Hope things worked out with your youngest.


----------



## Emily's mom (Nov 18, 2007)

Congrats , glad to hear the stork landed safely!!

Your pictures are beautiful!!

Sorry to hear about your youngest......got my own teenage troubles.....got to love them



:arg!


----------



## Shari (Nov 18, 2007)

Congrats on your baby donkey, he sure is cute!!


----------



## iluvwalkers (Nov 18, 2007)

[SIZE=12pt]congrats to you and momma, he's beautiful



, Nikki[/SIZE]


----------



## JumpinJackFarm (Nov 18, 2007)

Moses is soooooo sweet





well worth the wait !!!


----------



## HobbsFarm (Nov 18, 2007)

[SIZE=14pt]Moses is a real cutie! Love all the pictures.



[/SIZE]

[SIZE=14pt]Shannon



[/SIZE]


----------



## crackerjackjack (Nov 18, 2007)

Congrats! Moses is beautiful. What a special boy


----------



## FlatCreekFarm (Nov 18, 2007)

Congratulations!!



What a sweet and handsome boy, and beautiful mama Betty Lou



And, the pictures just couldn't be any better!!





And, best wishes with your youngest. Oh, yes, the things those kids can put us through sometimes


----------



## Chico (Nov 19, 2007)

Very cute!



It's a good thing I have two boys. I'd want to have babies all the time and keep them. He reminds me of a Moses too. Maybe this IS his name!

chico


----------



## minie812 (Nov 19, 2007)

WOW...Moses is really CUTE!


----------



## ChrystalPaths (Nov 19, 2007)

what a cutie and Moses does fit nicely!


----------



## Basketmiss (Nov 19, 2007)

Moses is simply adorable and Betty Lou looks like a sweet mother...

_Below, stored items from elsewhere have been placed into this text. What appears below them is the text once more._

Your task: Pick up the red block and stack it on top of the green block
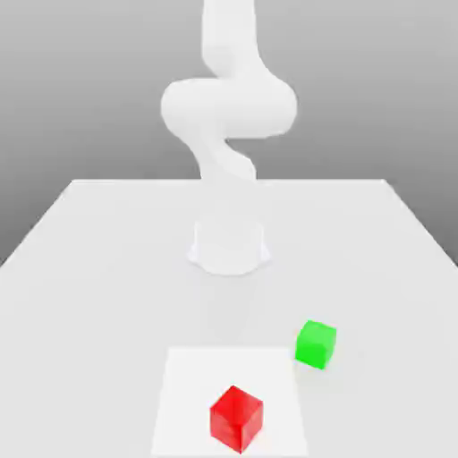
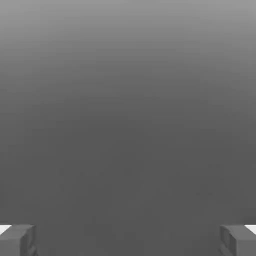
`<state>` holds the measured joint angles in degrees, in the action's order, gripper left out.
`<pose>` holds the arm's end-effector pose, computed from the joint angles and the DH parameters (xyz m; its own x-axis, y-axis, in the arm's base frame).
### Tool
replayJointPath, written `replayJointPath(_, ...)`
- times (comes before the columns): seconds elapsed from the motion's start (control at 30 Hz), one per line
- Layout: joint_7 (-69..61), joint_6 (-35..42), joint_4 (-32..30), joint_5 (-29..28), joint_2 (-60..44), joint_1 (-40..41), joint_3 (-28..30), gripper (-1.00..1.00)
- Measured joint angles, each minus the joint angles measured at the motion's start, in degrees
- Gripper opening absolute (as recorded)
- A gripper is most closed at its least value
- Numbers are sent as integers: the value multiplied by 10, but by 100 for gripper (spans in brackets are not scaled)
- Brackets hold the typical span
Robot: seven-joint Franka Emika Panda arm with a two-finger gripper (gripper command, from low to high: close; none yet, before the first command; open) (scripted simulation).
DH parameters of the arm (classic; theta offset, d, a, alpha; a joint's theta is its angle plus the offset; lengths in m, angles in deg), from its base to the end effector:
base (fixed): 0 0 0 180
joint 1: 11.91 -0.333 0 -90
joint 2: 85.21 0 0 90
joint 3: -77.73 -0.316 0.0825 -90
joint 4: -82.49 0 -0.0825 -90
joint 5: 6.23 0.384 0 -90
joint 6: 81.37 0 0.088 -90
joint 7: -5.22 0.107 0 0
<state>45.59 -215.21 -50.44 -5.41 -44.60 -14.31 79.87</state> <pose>0.3810 -0.0028 0.6715 0.5792 -0.6593 0.4795 -0.4754 -0.7510 -0.4583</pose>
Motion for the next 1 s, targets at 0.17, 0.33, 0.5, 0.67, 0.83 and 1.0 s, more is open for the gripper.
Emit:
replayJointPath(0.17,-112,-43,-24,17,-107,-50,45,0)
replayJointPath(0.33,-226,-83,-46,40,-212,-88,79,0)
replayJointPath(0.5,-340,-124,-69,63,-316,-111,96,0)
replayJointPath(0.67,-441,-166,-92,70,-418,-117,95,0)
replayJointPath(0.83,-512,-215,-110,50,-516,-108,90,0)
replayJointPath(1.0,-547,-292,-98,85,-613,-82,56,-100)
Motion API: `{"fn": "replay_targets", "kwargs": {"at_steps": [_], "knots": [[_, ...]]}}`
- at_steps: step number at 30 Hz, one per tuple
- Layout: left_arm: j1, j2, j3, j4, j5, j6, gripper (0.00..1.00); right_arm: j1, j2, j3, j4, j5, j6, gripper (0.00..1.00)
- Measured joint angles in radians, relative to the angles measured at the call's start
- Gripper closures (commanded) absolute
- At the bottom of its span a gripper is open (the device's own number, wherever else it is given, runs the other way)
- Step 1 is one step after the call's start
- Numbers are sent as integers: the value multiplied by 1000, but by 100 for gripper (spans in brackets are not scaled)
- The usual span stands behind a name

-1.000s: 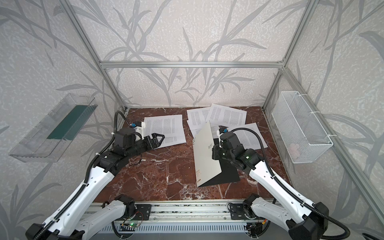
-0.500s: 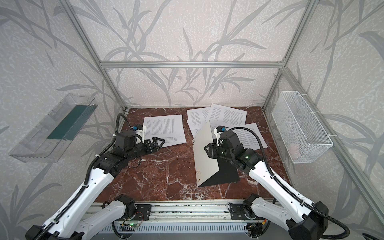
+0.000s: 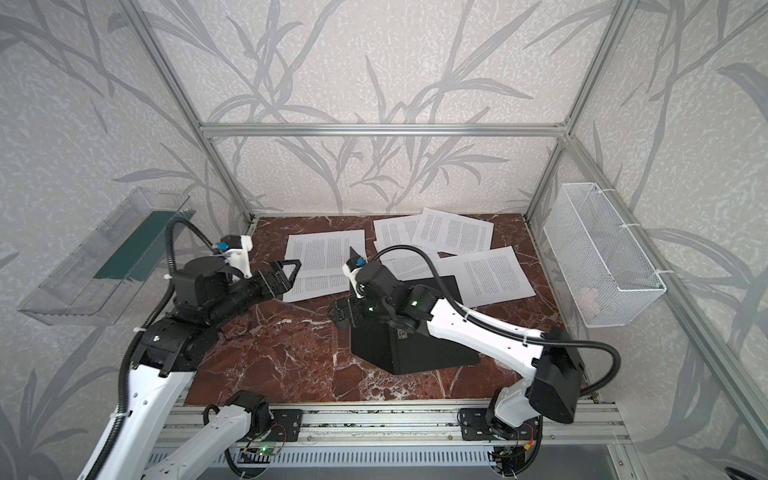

You got wonderful pix of the little one..

Thanks for posting. I love seeing everyones mama' s and babies


----------



## maplegum (Nov 19, 2007)

No wonder you guys love your donkeys so much. He is REALLY cute!


----------



## CheyAut (Nov 20, 2007)

OMG He's ADORABLE!!! I want him!!! I already know hubby's answer though, NO!





Jessi


----------



## PaintedMeadows (Nov 20, 2007)

Awww, he is gorgeous and I think the name Moses is perfect!! Man, I wish I could come and get him for hubby!!! What a Christmas gift he would make. Congratulations. Your gal done great!!!! Enjoy him!


----------



## RJRMINIS (Nov 20, 2007)

*[SIZE=14pt]CONGRATS ON YOUR NEW BOY!!!!!!!!!!!!!!!



[/SIZE]*


----------



## PaintedPromiseRanch (Nov 21, 2007)

CheyAut said:


> OMG He's ADORABLE!!! I want him!!! I already know hubby's answer though, NO!
> 
> 
> 
> ...


come on now Jessi, don't you know that it's easier to ask for forgiveness than for permission



and you are right here so NO SHIPPING





hey what if you give him to your husband as a gift







PaintedMeadows said:


> Awww, he is gorgeous and I think the name Moses is perfect!! Man, I wish I could come and get him for hubby!!! What a Christmas gift he would make. Congratulations. Your gal done great!!!! Enjoy him!


well, he won't be quite ready for Christmas... how about an Easter donkey



(but you have to beat Jessi to him LOL)


----------



## High Meadow Miniatures (Nov 23, 2007)

CONGRATS!









He is very cute


----------



## PaintedPromiseRanch (Nov 23, 2007)

ok i am IN SHOCK..




on wednesday, I SOLD THE BABY. he was just born sunday!!!!! of course he cannot go home until weaned but this lady is SERIOUS, she is coming Sunday to meet him and bring a deposit.






i was already trying to figure out how to save money to get him gelded in case he didn't sell by the time he was old enough to need that... i am so happy



and the best part is, she is a friend of a friend so i don't have to worry about references, i already know she is a good person.





and the weirdest thing is, someone else was also interested... so i have a backup, or possibly a buyer for his aunt's baby next spring


----------



## JumpinJackFarm (Nov 23, 2007)

PaintedPromiseRanch said:


> i am so happy
> 
> 
> 
> ...






Isn't that the BEST feeling !!


----------



## CheyAut (Nov 26, 2007)

LOL I'm sure glad you found a good home for him, this way hubby won't have to kill me  ANd I laughed when you suggested he be a gift for hubby, b/c my first donk (Earl) was my xmas present from hubby 2 years (almost 3 I guess) ago  TOOO CUTE though!!!!

Jessi


----------